June has been saying a lot of funny things recently that really make me laugh. We were discussing eternal judgment at scripture study and I was trying to make the point that only the Savior could judge us, but I must have worded it wrong because she took her job seriously.
Me: June, can you judge me and tell me where I will go after I die?
June: Well, I think you will go to heaven, but I'm really not sure.
Well, maybe she will put in a good word for me once we get up there.
Yesterday we were reading about Hippopotamuses and how there are only two kinds; the common Hippopotamus and the Pygmy Hippopotamus. I told her how pygmy means small, like a smaller version of whatever you are talking about.
Me: In fact, there are even pygmy people.
June: Oh, you mean like Jake.
June talks about her friend Jake all the time, but has never mentioned his height. Poor short kid. I feel for you.
There are a few things that I like to eat that no one else in the family enjoys. One such thing is rice pudding. I don't make it often, but when I have leftover rice, it seems like a good idea. Then of course I have to eat the entire thing myself. So yes, I had six helpings yesterday and I plan on finishing it today. I really need to find a friend who likes rice pudding.
I have found Daisy's calling in life. She can open anything. ANYTHING, I tell you. I am going to rent her out to the FBI or the CIA. I am sure they can use that talent somewhere. Recent accomplishments include opening a new lipgloss still wrapped in plastic, finding, opening, and stealing candy from June's treat box several times, getting into a cooler (which I watched Ivory try to get into for ten minutes without success) and disassembling a pair of nail clippers. I don't know how she got them apart and I'm not sure I can put them back together. Impressive I tell you. Oh, and when she is being helpful, she can unload the whole dishwasher by herself (putting the silverware in the right spots) and she can fold washcloths like a pro.
When she is not being destructive, and sometimes when she is, you can find her singing. It is this cute babbling singing that sounds just like Boo in Monsters Inc. I love it. Although I spend an exorbitant amount of time cleaning up after her, I can't get enough of her giggles and hugs. She is such a sweetie.
I ordered another blog book yesterday. I am caught up through the middle of this year. I love that feeling. Now, scrapbooking is another matter. NOT caught up with that.
I have been wanting to make an apron for some time, since they sell such cute ones at the Mall. I even went as far as getting a pattern, but when it comes to sewing, I am a super slug. (Hence the three years it took me to hem those pants.) BUT, I saw these aprons-in-a-bag so to speak. They had all the pieces for you and simple instructions. I whipped it up during one of Pearl's naps. So you know it had to be easy.
I am fairly impressed with the finished product. Here is Robyn wearing it after I put the pocket on. (Okay, so the pocket didn't get finished during Pearl's nap, but the rest did, so I call it good.)

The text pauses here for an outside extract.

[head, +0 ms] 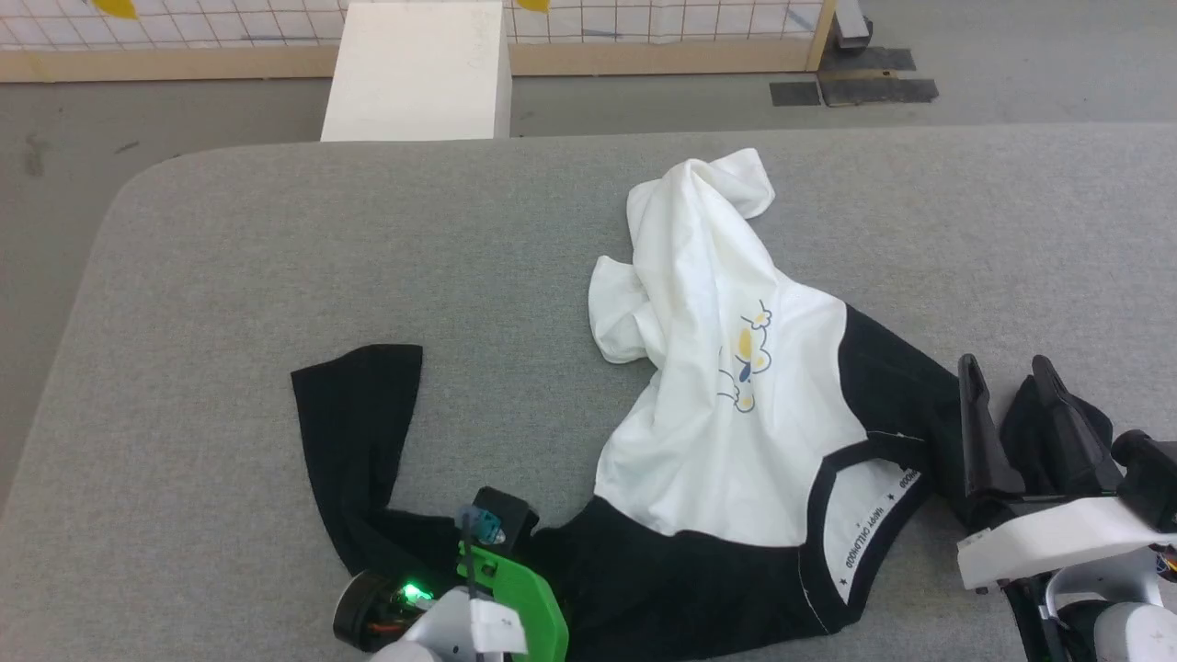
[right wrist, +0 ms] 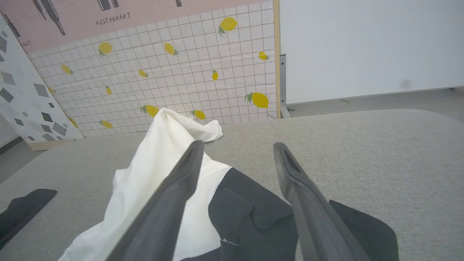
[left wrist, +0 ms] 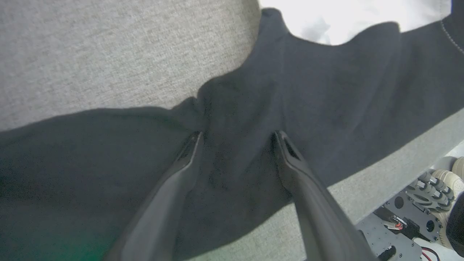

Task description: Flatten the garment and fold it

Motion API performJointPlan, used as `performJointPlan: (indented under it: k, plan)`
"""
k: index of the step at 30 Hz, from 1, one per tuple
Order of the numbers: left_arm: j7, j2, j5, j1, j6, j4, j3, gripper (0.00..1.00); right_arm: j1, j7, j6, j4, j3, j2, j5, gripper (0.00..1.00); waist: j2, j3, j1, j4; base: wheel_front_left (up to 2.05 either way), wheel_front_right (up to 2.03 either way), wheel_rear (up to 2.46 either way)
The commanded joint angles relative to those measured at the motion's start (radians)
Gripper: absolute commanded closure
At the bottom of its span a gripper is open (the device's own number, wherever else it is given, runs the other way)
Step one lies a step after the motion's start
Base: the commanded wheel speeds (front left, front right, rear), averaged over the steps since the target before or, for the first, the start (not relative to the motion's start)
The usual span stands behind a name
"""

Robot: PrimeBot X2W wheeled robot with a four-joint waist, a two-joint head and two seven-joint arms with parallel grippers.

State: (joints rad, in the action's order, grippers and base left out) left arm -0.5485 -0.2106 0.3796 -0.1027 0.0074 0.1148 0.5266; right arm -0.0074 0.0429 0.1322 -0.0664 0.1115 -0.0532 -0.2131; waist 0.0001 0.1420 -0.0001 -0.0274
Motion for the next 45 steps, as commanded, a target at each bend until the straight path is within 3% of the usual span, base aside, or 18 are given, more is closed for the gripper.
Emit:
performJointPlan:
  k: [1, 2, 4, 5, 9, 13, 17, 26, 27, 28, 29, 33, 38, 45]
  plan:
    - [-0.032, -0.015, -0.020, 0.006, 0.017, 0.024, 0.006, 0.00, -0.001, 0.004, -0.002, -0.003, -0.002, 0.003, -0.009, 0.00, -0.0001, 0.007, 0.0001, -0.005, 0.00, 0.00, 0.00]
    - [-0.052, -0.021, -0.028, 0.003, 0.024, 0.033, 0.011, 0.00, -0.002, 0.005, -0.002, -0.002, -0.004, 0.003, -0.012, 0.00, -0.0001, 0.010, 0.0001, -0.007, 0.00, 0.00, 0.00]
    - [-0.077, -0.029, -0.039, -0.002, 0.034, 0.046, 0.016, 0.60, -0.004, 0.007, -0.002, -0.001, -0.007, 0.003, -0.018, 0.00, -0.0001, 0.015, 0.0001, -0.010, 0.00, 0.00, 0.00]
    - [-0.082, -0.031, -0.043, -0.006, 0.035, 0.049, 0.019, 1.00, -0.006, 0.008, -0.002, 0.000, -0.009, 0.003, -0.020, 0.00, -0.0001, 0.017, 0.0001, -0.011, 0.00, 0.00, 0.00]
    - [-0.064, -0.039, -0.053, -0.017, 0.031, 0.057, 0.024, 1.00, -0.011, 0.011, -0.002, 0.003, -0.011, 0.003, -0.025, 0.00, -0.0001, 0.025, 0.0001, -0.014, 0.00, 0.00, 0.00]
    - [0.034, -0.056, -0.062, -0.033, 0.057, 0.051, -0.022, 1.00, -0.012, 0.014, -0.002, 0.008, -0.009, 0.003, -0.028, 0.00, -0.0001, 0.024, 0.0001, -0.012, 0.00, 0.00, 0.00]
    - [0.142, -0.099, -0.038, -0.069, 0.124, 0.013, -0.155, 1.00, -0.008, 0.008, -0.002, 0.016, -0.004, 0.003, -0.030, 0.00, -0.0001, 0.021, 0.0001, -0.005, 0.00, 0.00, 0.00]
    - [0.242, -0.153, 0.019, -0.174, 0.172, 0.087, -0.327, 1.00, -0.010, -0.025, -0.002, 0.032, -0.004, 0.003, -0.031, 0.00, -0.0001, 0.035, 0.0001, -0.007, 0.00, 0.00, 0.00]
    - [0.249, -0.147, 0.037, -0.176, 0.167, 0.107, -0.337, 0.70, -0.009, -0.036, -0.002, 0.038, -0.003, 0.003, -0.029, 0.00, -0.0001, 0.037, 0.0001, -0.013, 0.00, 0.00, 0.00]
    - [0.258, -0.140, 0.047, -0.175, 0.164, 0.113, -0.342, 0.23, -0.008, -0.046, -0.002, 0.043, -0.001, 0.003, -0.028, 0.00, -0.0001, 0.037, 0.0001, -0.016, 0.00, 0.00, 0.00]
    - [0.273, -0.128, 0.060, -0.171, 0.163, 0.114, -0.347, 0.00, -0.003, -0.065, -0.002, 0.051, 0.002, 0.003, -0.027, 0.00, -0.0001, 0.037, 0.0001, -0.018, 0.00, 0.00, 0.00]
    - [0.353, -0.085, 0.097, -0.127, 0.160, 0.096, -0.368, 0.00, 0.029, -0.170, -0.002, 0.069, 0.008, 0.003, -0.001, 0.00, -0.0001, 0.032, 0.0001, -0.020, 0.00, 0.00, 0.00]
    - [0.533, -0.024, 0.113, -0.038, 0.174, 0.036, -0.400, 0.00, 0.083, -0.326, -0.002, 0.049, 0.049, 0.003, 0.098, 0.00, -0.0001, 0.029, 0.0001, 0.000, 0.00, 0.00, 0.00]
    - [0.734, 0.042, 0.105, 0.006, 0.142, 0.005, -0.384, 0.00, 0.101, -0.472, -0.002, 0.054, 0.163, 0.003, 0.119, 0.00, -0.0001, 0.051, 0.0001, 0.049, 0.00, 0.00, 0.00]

Oh, and about the throwing up. I guess I wasn't very clear in that other post who threw up. It was Pearl that day, but almost everyone had a go. It started on the ninth with Daisy and Ivory. The next week Tyler and June had hurty tummies while Pearl was the only one to throw up. Robyn didn't get it until this last Monday night. It seems to come on rather abruptly while they are sleeping so everyone has thrown up on themselves, and their pillows. Sadly, we don't have plastic pillow covers right now (we used to, but the zippers broke) so Tyler has been trying to wash the pillows. Robyn's down pillow did not do well in the wash. Tyler tried to put it soaking wet in the dryer and it sounded like the dryer was having conniptions. So we went down together to retrieve the contents. I noticed that everything was drenched, so I told him he should at least wring out the laundry before putting it back in the dryer. Here, hold this, he said, handing me the pillow. The thing weighed like 50 pounds. I about threw out my back trying to lift it back into the washer so it wouldn't leak all over the floor. I thought that would make an excellent headline: WOMAN THROWS BACK OUT LIFTING A PILLOW.
Anyway, enough wordiness for now? I really should be saving these mini posts for November when I plan to try blogging every day again, but I am sure there will be more by then. Ta ta.